Residents of Winnipeg’s St. Vital neighbourhood are digesting the results of a newly released study that reflects what matters to them about food.
The Winnipeg suburb is one of several sites in Manitoba to undergo community food assessments in recent months, an initiative to better understand where residents buy or access food, if they grow any of it themselves, and what their connections may be to surrounding farms.
The assessment is the latest effort of an organization that first emerged five years ago, an ad hoc organization calling itself the Manitoba Food Charter, which in 2007 produced what became the first provincial charter in Canada to set out a grassroots vision for a new and improved “food system.”
Read Also
Canada’s ‘Harvest for Victory’ in the Second World War
Propaganda posters celebrating farming show the legacy of Canadian agriculture during the Second World War.
The charter project has since evolved into Food Matters Manitoba (FMM), a registered charity that employs a small staff with funding from the federal Rural Secretariat and the province of Manitoba.
“The charter process was a way to get people talking about what we’d like to see happen, says Kreesta Doucette, executive director of Food Matters Manitoba (FMM), who led the charter development process and today heads up FMM’s team of 10.
“But a vision is only as useful as the steps taken to achieve it.”
In addition to hosting its annual Growing Local February conference in Winnipeg, the FMM has also been a catalyst for initiatives such as a Farm to Cafeteria program boosting the offering of local food in over 260 Manitoba schools and helped advance the Northern Healthy Food Initiative in Manitoba’s north.
Expanding conversation
Five years since emerging as an unknown, FMM now has plenty on its plate. The expanding interest and public conversation around food security continues to astonish Doucette. Its office is inundated with continuous calls and inquiries.
“Every year we think this can’t get bigger and we’re still seeing huge interest,” she said.
But even as projects abound and public interest in food issues show no signs of abating, food security planning remains something of an orphan on the provincial policy front.
Manitoba has no specific food security policy that would bring some symbiosis into the bigger picture, said Doucette. Winnipeg also has no food policy council, unlike several other cities across Canada.
“I think we’re getting closer to that,” said Doucette.“But what we have right now is an interesting situation where a lot of things are happening, but we don’t have policy to support or frame it.”
It’s complicated
Part of the problem their ideas have in getting traction among bureaucrats and political leaders is the holistic package they come in. Food matters crosses sectoral boundaries of health, agriculture, the environment and urban design.
It’s not as though there isn’t interest in having those discussions. Provincial parties in the last election all came forward with platforms around food security during last October’s elections in an I Vote Because Food Matters forum hosted by FMM.
“We’ve seen some great interest in the provincial election,” said Doucette. “And we’ve seen huge and growing interest from the public,” she said.
But proposing more transformative changes, not only in how we plan but what we plan for isn’t easy.
“When we start talking about interdepartmental work in (government departments of) Health and Agriculture and the Environment a lot of people just shut down and say it’s too complicated,” she said. “I think we need to address the fact that it is complicated but that’s also possibly where some of the solutions lie.”
New interest
Winnipeg is showing interest in food system planning. In 2009 during its Speak Up Winnipeg consultations for creating a long-term development plan, city planners held roundtables to hear citizens’ ideas on everything from whether the city should set aside land for community gardening and urban farms to food waste management and composting.
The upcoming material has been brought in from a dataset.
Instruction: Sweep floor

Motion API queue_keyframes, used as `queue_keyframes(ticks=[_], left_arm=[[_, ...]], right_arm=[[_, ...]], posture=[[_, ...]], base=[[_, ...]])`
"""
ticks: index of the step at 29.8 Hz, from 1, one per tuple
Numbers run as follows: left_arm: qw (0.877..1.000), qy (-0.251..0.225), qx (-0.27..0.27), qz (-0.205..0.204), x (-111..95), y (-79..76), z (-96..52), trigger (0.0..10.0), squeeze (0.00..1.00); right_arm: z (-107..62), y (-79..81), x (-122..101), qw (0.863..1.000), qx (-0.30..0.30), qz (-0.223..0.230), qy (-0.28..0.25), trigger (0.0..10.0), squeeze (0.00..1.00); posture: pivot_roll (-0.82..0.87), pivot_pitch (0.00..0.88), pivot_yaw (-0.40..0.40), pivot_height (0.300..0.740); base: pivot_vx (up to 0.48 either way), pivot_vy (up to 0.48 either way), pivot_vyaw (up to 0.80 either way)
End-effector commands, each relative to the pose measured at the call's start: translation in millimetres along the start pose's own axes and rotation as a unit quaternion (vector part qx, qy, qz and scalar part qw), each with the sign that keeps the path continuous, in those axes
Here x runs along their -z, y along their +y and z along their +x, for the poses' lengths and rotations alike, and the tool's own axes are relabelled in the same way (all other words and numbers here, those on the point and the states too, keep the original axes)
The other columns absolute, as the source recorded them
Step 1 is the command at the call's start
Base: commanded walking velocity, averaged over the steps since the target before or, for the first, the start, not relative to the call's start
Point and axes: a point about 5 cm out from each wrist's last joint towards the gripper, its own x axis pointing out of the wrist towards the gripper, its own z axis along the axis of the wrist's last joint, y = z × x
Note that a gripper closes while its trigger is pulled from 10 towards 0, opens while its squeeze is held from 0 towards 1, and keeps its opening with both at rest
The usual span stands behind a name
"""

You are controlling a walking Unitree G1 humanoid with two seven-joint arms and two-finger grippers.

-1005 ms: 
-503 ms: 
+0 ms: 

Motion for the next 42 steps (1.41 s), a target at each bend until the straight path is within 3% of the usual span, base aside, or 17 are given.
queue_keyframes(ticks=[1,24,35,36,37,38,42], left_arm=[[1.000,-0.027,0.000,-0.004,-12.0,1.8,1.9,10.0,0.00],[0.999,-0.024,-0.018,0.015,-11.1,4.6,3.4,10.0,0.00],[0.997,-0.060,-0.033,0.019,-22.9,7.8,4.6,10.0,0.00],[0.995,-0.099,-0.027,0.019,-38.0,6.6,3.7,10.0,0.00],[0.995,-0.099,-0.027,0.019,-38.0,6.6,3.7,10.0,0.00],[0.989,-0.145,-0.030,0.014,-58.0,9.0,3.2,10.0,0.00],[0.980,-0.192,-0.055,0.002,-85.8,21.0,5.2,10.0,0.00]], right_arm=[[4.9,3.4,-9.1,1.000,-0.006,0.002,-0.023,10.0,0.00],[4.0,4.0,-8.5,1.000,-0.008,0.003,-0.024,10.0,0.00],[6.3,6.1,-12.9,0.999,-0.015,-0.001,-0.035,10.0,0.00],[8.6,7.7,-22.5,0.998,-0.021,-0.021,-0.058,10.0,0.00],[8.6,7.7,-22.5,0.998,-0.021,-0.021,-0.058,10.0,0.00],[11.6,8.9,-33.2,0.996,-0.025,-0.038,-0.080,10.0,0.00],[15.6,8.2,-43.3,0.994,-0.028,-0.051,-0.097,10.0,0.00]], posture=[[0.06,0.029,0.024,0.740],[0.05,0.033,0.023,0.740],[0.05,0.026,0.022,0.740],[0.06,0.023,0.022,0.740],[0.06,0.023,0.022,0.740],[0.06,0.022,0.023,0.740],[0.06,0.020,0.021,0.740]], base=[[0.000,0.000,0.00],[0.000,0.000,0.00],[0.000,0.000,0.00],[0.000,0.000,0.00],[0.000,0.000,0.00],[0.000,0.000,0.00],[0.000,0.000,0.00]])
Stefan Epp-Koop, a policy analyst at FMM, says there are many examples of what municipalities can achieve by taking a more holistic approach to planning, pointing to the role the City of Saskatoon played in creating the city’s year-round indoor farmers’ market and Edmonton’s more recent work to develop “agri-hoods,” or community gardens and urban farms inside city limits.
“In the past, cities have looked at food as someone else’s responsibility,” he said. “But I think that there’s a growing awareness of what the city can do around food and food policy. Cities can play a really active role in promoting food at both the economic and social and community levels.”
Epp-Koop said places outside Winnipeg are actually ahead of the curve on some fronts such as composting. Winnipeg has no such program and is probably a long way away from it, yet other smaller centres in Manitoba, such Winkler, Carman, Altona and Steinbach have programs. Composting is a huge component of bigger-picture planning for food security, because it’s a way of recycling vast volumes of soil nutrients, said Epp-Koop.
“Composting is about what you do with food when you’re done with it,” he said.
More diversity needed
Doucette says what FMM ultimately wants to see is more diversity in the current food system.
That’s what’s behind their “local and sustainable” mantra calling for more planning for urban agriculture and community gardening, the creation of more cooking classes and how-to-compost seminars, and their support for new farm entrant programs and closer-to-home food procurement policies in institutions.
Manitoba often boasts that its diverse economy makes it resilient and stable in difficult times, said Doucette.
“I think that planning for a more diverse food system will result in a much more sustainable food system in the long run,” she said.
“The time to begin that planning is now.”